Par ailleurs, de manière à limiter mon impact sur l'environnement, je n'utilise pas de serres chauffées pour les cultures et très peu de paillage plastique (uniquement sur ail et échalote) que je ré-utilise d'année en année. Cela implique pas mal de travail de désherbage manuel, et donc peut être moins de productivité, mais c'est un choix que j'assume, car il est pour moi plus cohérent avec ma vision de la bio.
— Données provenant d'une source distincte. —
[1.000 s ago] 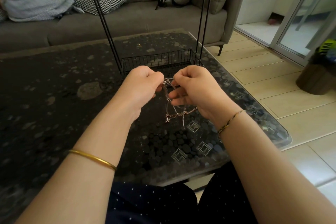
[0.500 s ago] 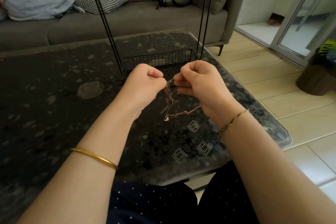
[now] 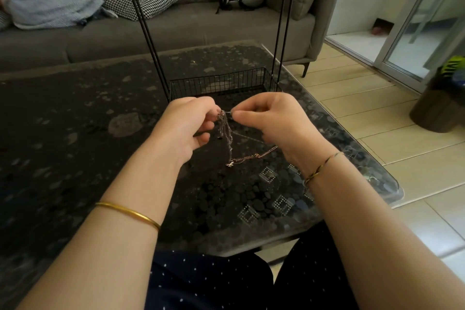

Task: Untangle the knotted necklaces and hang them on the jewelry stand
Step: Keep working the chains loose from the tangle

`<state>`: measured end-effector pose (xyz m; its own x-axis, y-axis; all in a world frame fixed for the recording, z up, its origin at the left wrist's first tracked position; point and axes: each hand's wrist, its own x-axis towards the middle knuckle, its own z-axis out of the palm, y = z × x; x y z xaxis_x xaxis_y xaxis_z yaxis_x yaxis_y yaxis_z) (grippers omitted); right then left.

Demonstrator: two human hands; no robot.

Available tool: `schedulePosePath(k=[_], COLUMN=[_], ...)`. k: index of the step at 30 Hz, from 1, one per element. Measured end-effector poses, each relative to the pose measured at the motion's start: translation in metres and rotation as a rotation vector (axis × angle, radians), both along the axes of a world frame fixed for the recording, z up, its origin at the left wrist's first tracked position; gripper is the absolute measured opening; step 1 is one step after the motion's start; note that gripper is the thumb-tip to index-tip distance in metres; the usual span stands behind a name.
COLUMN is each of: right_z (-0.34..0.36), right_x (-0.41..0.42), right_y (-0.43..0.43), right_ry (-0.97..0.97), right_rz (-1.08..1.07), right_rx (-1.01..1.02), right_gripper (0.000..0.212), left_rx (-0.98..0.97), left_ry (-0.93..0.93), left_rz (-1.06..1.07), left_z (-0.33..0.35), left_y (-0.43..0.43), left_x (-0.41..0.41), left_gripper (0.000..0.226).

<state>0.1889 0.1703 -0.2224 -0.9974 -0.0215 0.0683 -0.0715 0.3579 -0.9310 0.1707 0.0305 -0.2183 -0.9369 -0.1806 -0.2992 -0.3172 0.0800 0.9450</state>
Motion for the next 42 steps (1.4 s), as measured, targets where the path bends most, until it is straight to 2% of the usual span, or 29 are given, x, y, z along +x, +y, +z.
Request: schedulePosePath(k=[3, 7, 11, 16, 19, 23, 26, 28, 35, 40, 42], right_z=[-0.001, -0.001, -0.001, -0.002, -0.002, -0.003, -0.005, -0.006, -0.002, 0.0, -0.001], right_x=[-0.001, -0.003, -0.004, -0.007, -0.007, -0.006, -0.007, -0.008, -0.008, -0.006, -0.006], right_y=[-0.001, -0.002, -0.007, -0.009, -0.008, -0.005, -0.005, -0.004, -0.007, -0.01, -0.01], right_ry=[0.038, -0.068, -0.146, -0.127, -0.059, 0.005, -0.014, -0.026, -0.077, -0.068, -0.067], right_rz=[-0.032, -0.021, 0.028, 0.03, -0.028, -0.061, -0.044, -0.048, -0.075, -0.075, -0.085], right_rx=[-0.01, -0.081, -0.142, -0.243, -0.273, -0.267, -0.27, -0.287, -0.245, -0.204, -0.199], right_gripper=[0.004, 0.013, 0.014, 0.016, 0.015, 0.018, 0.017, 0.018, 0.012, 0.013, 0.013], left_rx=[0.146, 0.315, 0.365, 0.246, -0.021, -0.176, -0.241, -0.172, 0.431, 0.484, 0.43], left_ry=[-0.067, -0.132, -0.106, -0.008, 0.076, 0.054, 0.042, 0.018, -0.136, -0.164, -0.142], left_rz=[-0.023, -0.01, 0.045, 0.041, -0.05, -0.215, -0.259, -0.224, 0.016, 0.032, 0.02], left_z=[0.002, 0.003, 0.002, -0.002, -0.007, -0.008, -0.009, -0.008, 0.0, 0.0, 0.0], left_y=[-0.003, -0.002, 0.002, 0.007, 0.008, 0.01, 0.012, 0.01, 0.003, 0.0, 0.0], left_x=[0.002, 0.004, 0.002, 0.0, -0.001, 0.0, 0.002, 0.002, 0.001, 0.001, 0.001], left_gripper=[0.017, 0.014, 0.014, 0.018, 0.024, 0.019, 0.013, 0.015, 0.012, 0.014, 0.016])
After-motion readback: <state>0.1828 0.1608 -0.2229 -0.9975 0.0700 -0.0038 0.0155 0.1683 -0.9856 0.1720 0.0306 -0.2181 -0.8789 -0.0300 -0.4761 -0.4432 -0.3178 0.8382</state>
De la même manière, je me refuse à utiliser de l'eau pompée en profondeur pour cultiver mes légumes. Pour cela, je fais appel:

  • à l'eau de pluie, récupérée sur les tunnels de culture; les quantités récupérées ainsi sont considérables, plusieurs centaines de m3 par an. J'utilise cette eau elle pour l'arrosage de tous les plants produits sur la ferme, pour le premier arrosage après plantation, pour arroser les cultures qui peuvent s'arroser au seau (comme les tomates ou courges) et pour laver le camion.
  • à l'eau de ruissellement, que je capte dans une retenue qui me sert essentiellement pendant la période la plus sèche ou pour arroser les cultures sous abris
Il faut dire que j'ai la chance de bénéficier d'une terre très argileuse, certes délicate à travailler, mais qui donne des légumes avec plein de saveurs et qui présente l'avantage de très bien retenir l'eau de pluie, pour peu que le sol soit correctement travaillé.

Dans le domaine du travail du sol justement, je n'utilise pas, ou peu, d'outils rotatifs qui, s'ils ont l'avantage de préparer rapidement une surface, présentent aussi l'inconvénient de beaucoup perturber la vie du sol. Je privilégie donc l'usage systématique d'outils à dents qui, utilisés à bon escient, donnent d'excellents résultats même sur une terre très lourde, très argileuse. On peut tout à fait, avec ces outils à dents, avoir une structure de terre très fine, qui file entre les doigts comme du sable, malgré ses 30 ou 40% d'argile.

Fin 2015, j'ai démarré une expérimentation en permaculture, histoire de tester la viabilité économique de ce mode de production qui me séduit beaucoup sur le papier.
Les avantages de ce mode de production sont nombreux. Parmi les plus intéressants, car ils rentrent pleinement dans ma philosophie, on peut citer la réduction massive des intrants sur la ferme. Tous les travaux se font manuellement (exit donc le tracteur, grand consommateur d'énergie fossile), et le sol devient auto-fertile (pas d'usage d'engrais).
Deux bonnes raisons parmi d'autres pour tester cela grandeur nature, en vous communiquant les résultats les plus marquants.